__Task directions__
A precise copy of the data is required, with every picture left out.

__Data segment__
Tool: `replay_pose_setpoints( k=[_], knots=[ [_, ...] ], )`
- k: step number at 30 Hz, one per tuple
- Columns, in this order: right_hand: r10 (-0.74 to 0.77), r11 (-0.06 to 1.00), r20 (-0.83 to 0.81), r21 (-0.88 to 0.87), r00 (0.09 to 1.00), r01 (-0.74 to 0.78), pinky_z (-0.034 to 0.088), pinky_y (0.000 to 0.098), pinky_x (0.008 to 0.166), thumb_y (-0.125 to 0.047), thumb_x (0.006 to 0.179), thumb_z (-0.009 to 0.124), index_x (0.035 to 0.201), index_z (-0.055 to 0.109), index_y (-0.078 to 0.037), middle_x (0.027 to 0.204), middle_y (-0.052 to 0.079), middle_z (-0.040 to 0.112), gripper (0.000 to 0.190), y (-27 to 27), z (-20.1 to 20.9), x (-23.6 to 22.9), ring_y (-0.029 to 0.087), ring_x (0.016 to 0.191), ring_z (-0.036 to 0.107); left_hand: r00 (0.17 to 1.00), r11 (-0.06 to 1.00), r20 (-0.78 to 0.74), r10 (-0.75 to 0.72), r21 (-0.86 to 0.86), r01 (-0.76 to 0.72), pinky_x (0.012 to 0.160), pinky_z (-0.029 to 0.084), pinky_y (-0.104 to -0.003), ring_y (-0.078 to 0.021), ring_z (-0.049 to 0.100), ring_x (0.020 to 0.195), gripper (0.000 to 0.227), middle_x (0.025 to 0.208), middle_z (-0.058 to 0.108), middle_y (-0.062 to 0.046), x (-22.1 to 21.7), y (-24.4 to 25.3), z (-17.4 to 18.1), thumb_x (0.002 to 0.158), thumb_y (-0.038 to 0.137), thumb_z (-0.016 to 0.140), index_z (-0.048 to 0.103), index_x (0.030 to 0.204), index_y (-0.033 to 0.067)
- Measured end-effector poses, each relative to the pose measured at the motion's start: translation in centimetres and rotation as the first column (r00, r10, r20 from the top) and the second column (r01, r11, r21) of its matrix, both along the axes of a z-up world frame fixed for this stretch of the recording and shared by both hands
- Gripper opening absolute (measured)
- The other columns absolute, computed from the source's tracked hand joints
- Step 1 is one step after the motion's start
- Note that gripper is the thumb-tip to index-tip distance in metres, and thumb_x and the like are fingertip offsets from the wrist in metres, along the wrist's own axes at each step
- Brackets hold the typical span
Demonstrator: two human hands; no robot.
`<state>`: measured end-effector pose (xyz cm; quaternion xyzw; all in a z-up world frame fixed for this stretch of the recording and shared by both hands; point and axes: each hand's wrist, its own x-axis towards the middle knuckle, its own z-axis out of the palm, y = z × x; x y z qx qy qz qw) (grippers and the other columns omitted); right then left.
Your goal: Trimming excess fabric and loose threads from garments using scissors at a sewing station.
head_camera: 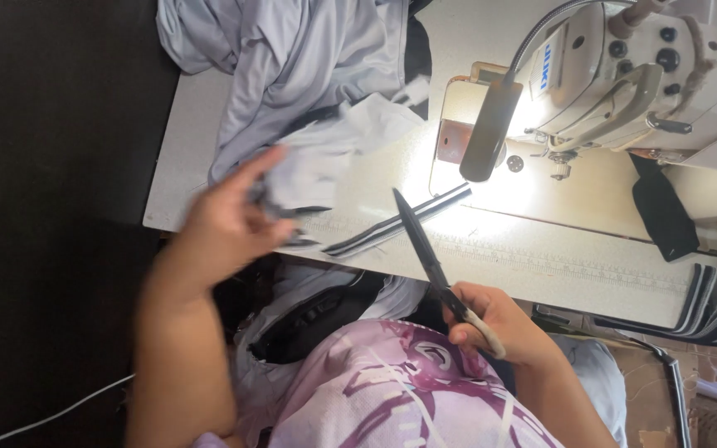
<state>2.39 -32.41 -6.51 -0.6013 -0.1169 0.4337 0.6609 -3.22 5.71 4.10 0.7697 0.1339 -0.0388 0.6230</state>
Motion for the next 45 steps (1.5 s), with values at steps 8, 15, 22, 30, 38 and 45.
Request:
replay_pose_setpoints(
  k=[8,15,22,30,38,45],
  knots=[
    [0.051,0.994,-0.037,-0.099,0.998,-0.054,0.044,0.0274,0.042,-0.032,0.080,0.083,0.090,0.060,-0.004,0.058,0.006,0.057,0.037,-3.6,-2.0,0.0,0.015,0.045,0.054,0.988,0.422,0.133,0.077,0.894,-0.153,0.090,0.048,-0.056,-0.0434,0.056,0.121,0.065,0.142,0.055,-0.023,-0.2,3.4,0.7,0.086,0.023,0.080,0.057,0.142,-0.0009],
    [0.037,0.999,0.013,-0.040,0.999,-0.036,0.047,0.0277,0.041,-0.048,0.075,0.084,0.090,0.060,-0.003,0.056,0.009,0.059,0.052,-2.4,0.0,-0.8,0.015,0.046,0.057,0.998,0.521,0.033,-0.045,0.853,-0.004,0.083,0.048,-0.053,-0.0354,0.060,0.100,0.063,0.103,0.068,-0.016,16.2,-1.6,-5.4,0.105,0.062,0.045,0.072,0.110,0.0047],
    [0.029,0.999,0.006,0.025,1.000,-0.029,0.044,0.0259,0.044,-0.062,0.075,0.080,0.088,0.055,-0.005,0.057,0.006,0.058,0.064,-2.7,1.0,-1.6,0.013,0.048,0.054,0.972,0.812,0.227,-0.053,0.577,-0.090,0.076,0.053,-0.036,-0.0226,0.068,0.084,0.013,0.099,0.067,-0.007,18.1,-4.1,-10.0,0.091,0.023,0.071,0.073,0.098,0.0128],
    [0.050,0.997,-0.088,0.065,0.995,-0.044,0.047,0.0258,0.044,-0.060,0.076,0.079,0.096,0.058,-0.003,0.059,0.008,0.058,0.064,-0.4,0.1,-0.8,0.015,0.050,0.058,0.702,0.733,0.712,-0.010,0.482,-0.479,0.069,0.053,-0.032,-0.0206,0.064,0.090,0.019,0.096,0.058,-0.006,13.7,-6.8,-7.6,0.080,-0.008,0.072,0.063,0.083,0.0090],
    [0.182,0.963,-0.073,0.216,0.981,-0.163,0.043,0.0233,0.043,-0.067,0.086,0.069,0.106,0.054,-0.002,0.070,0.011,0.057,0.070,0.0,1.3,-0.5,0.016,0.061,0.057,0.945,0.783,-0.174,0.277,-0.530,-0.326,0.076,0.053,-0.025,-0.0122,0.064,0.090,0.029,0.104,0.068,-0.001,11.7,-10.9,-6.7,0.088,0.030,0.070,0.063,0.111,0.0134],
    [0.181,0.975,-0.074,0.143,0.981,-0.170,0.046,0.0251,0.052,-0.069,0.085,0.066,0.105,0.054,-0.002,0.070,0.010,0.059,0.070,0.1,0.1,-0.6,0.016,0.060,0.059,0.926,0.509,-0.281,0.253,-0.775,-0.375,0.082,0.057,-0.040,-0.0336,0.065,0.101,0.031,0.117,0.061,-0.007,9.5,-14.7,-7.0,0.088,0.032,0.069,0.057,0.109,0.0137]
  ],
)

__Task result__
Tool: `replay_pose_setpoints( k=[_], knots=[ [_, ...] ], )`
- k: step number at 30 Hz, one per tuple
- Columns, in this order: right_hand: r10 (-0.74 to 0.77), r11 (-0.06 to 1.00), r20 (-0.83 to 0.81), r21 (-0.88 to 0.87), r00 (0.09 to 1.00), r01 (-0.74 to 0.78), pinky_z (-0.034 to 0.088), pinky_y (0.000 to 0.098), pinky_x (0.008 to 0.166), thumb_y (-0.125 to 0.047), thumb_x (0.006 to 0.179), thumb_z (-0.009 to 0.124), index_x (0.035 to 0.201), index_z (-0.055 to 0.109), index_y (-0.078 to 0.037), middle_x (0.027 to 0.204), middle_y (-0.052 to 0.079), middle_z (-0.040 to 0.112), gripper (0.000 to 0.190), y (-27 to 27), z (-20.1 to 20.9), x (-23.6 to 22.9), ring_y (-0.029 to 0.087), ring_x (0.016 to 0.191), ring_z (-0.036 to 0.107); left_hand: r00 (0.17 to 1.00), r11 (-0.06 to 1.00), r20 (-0.78 to 0.74), r10 (-0.75 to 0.72), r21 (-0.86 to 0.86), r01 (-0.76 to 0.72), pinky_x (0.012 to 0.160), pinky_z (-0.029 to 0.084), pinky_y (-0.104 to -0.003), ring_y (-0.078 to 0.021), ring_z (-0.049 to 0.100), ring_x (0.020 to 0.195), gripper (0.000 to 0.227), middle_x (0.025 to 0.208), middle_z (-0.058 to 0.108), middle_y (-0.062 to 0.046), x (-22.1 to 21.7), y (-24.4 to 25.3), z (-17.4 to 18.1), thumb_x (0.002 to 0.158), thumb_y (-0.038 to 0.137), thumb_z (-0.016 to 0.140), index_z (-0.048 to 0.103), index_x (0.030 to 0.204), index_y (-0.033 to 0.067)
- Measured end-effector poses, each relative to the pose measured at the motion's start: translation in centimetres and rotation as the first column (r00, r10, r20 from the top) and the second column (r01, r11, r21) of its matrix, both along the axes of a z-up world frame fixed for this stretch of the recording and shared by both hands
- Gripper opening absolute (measured)
- The other columns absolute, computed from the source's tracked hand joints
- Step 1 is one step after the motion's start
- Note that gripper is the thumb-tip to index-tip distance in metres, and thumb_x and the like are fingertip offsets from the wrist in metres, along the wrist's own axes at each step
- Brackets hold the typical span
Demonstrator: two human hands; no robot.
`<state>`: measured end-effector pose (xyz cm; quaternion xyzw; all in a z-up world frame fixed for this stretch of the recording and shared by both hands; point and axes: each hand's wrist, its own x-axis towards the middle knuckle, its own z-axis out of the palm, y = z × x; x y z qx qy qz qw) (grippers and the other columns omitted); right then left.
Your goal: Trimming excess fabric and loose threads from garments using scissors at a sewing station.
head_camera: 
<state>2.39 -32.41 -6.51 -0.6013 -0.1169 0.4337 0.6609 -3.22 5.71 4.10 0.7697 0.1339 -0.0388 0.6230</state>
Motion for the next 45 steps (1.5 s), with values at steps 8, 15, 22, 30, 38 and 45.
Request:
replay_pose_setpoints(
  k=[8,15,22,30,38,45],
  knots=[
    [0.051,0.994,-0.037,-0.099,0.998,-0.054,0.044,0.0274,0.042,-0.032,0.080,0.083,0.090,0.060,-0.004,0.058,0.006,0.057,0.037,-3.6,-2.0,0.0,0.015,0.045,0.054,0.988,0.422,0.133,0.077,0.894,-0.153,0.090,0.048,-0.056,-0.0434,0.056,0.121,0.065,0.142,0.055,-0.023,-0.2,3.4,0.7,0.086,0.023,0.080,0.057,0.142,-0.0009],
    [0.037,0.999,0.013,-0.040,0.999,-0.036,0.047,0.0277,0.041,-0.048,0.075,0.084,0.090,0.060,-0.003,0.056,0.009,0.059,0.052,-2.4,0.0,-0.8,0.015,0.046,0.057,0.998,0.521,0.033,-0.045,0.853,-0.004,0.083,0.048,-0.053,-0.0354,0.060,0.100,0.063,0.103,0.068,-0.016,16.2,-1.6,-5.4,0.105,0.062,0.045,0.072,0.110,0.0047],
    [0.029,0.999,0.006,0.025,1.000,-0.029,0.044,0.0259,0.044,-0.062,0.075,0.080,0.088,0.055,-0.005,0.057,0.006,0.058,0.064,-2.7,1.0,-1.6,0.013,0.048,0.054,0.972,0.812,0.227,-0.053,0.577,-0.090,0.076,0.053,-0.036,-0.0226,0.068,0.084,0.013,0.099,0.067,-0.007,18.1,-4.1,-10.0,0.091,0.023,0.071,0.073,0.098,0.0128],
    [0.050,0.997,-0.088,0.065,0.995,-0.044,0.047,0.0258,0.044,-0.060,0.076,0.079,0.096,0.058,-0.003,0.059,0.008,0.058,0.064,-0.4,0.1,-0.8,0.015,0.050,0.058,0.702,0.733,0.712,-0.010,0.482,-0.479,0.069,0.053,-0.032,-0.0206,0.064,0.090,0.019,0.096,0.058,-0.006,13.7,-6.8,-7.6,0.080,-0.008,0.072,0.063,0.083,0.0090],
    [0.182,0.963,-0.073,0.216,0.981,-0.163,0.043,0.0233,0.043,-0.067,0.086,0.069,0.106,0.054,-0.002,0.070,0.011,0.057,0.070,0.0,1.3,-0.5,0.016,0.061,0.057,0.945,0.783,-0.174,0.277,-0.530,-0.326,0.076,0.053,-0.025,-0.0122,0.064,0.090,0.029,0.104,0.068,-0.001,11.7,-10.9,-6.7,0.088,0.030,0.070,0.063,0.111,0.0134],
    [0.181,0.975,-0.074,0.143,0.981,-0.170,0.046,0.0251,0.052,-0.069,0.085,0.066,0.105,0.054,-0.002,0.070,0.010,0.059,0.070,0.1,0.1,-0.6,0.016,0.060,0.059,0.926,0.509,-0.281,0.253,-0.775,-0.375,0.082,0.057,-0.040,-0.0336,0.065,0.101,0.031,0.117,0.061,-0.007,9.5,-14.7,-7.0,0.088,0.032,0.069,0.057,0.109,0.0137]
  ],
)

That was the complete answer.